Artwork by Enrique Cropper
The fifth week of COVID confinement had just begun and Belgium was in lockdown. It was a fine April evening and George sat looking out from the terrace, towards his favourite part of the garden, where the budding oak tree rose amongst the yellows and the pinks of the newly flowering shrub border. Fatigued by another full day of télé-travail, he clutched his half-full glass of Margaux and took in the evening call of the song thrush, whose rich tones and accents were filling the deep, blue, domed sky that enveloped them both. “Yes,” sighed George, nodding to himself and lifting his glass to take another slow quaff. The fine wine reminded him of an occasion, now many years ago. “That impudent young biologist,” he whispered to himself, and the memory of the conversation all came flowing back into his mind.
**
That week had been particularly busy for George, doing what satisfied him most: “Another timely regulatory intervention” he was telling himself, as he sat back in the bar round the corner from the office that Friday evening at the invitation of his new boss Guy Lecomte. Lecomte was only a few years older than George, but one who had risen quickly after his “posting in Cabinet” in the European Regulatory Authority. Lecomte, noted George, liked to use more combative language to describe the week’s actions. Even Friday night drinks had started to feel more like a military operations debrief. “We are really just the Fire Service, les pompiers vous savez, of the ERA” George could overhear Lecomte saying to an impressionable young functionary, new to the department. “Another flambée des marches financiers, another quick dowse from the regulatory hose and, hey presto, problem put out, job done, we can hang up our extinguishers and go home.”
By the time his train had reached La Hulpe station, George, somewhat weary after his hectic week, had managed to put Lecomte’s boorish words behind him. “Not so much the fire, as the medical service of the ERA” George had mused, reflecting on the feverish way in which his Director General had barked down the phone just three days before: “George, for God’s sake, can’t you find a remedy to this little problem, before it spreads any further?” Little had George known, as he set off from the station up the hill to his house nestled in the La Hulpe woods, what was awaiting him at dinner that night.

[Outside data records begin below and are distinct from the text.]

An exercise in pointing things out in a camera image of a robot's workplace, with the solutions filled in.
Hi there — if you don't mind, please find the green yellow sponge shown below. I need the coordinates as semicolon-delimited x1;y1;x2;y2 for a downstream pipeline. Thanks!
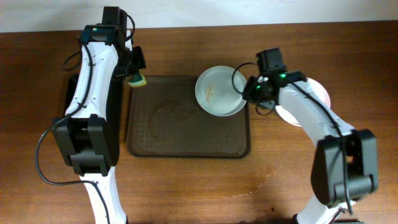
127;71;147;88

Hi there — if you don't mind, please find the pale green plate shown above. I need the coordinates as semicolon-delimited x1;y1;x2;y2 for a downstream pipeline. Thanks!
195;65;246;116

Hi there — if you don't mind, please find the white plate front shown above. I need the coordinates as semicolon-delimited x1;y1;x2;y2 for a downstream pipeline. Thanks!
275;78;331;127

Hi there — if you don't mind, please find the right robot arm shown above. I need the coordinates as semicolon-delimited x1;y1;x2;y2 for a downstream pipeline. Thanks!
243;71;378;223

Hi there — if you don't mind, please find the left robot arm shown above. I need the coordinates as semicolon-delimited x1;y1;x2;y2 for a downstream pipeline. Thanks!
52;24;147;223

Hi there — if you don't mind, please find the black tray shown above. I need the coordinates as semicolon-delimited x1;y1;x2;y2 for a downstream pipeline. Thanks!
64;74;79;112

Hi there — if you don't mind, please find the brown serving tray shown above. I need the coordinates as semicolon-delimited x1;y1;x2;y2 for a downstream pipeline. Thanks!
127;76;251;159

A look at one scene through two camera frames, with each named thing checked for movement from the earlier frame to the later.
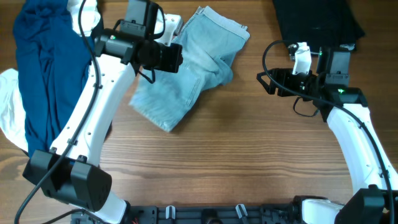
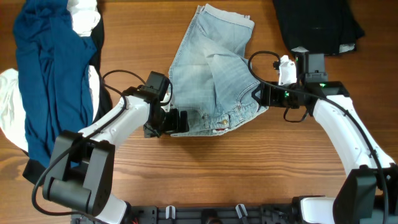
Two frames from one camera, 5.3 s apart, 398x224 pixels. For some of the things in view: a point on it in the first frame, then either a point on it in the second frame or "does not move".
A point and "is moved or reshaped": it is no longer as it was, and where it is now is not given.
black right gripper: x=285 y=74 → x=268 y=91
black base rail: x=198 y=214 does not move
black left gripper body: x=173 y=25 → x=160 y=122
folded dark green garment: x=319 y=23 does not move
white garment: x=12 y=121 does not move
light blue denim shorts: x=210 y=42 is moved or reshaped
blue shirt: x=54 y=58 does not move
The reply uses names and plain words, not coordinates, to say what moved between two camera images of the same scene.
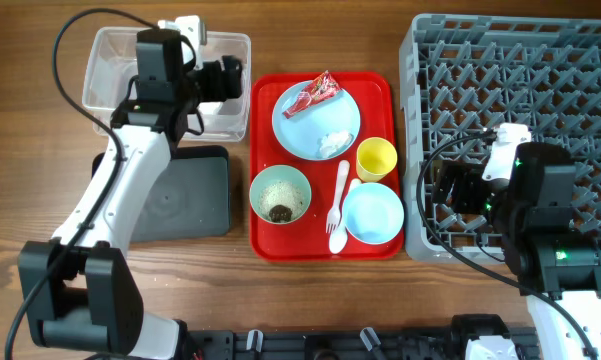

George always had to be careful not to spend too long cooling off in the bar on Fridays, especially the evenings when he was entertaining guests. His wife, Patricia, would have already prepared the table and laid out her special range of appetising salads. Next to the barbecue, she would have left the meat, seasoned in that charming, fresh style that was all hers. “Only thing to do now,” George was merrily saying to himself, his journey nearly done, “will be to slip into something more comfortable, and light the briquettes.”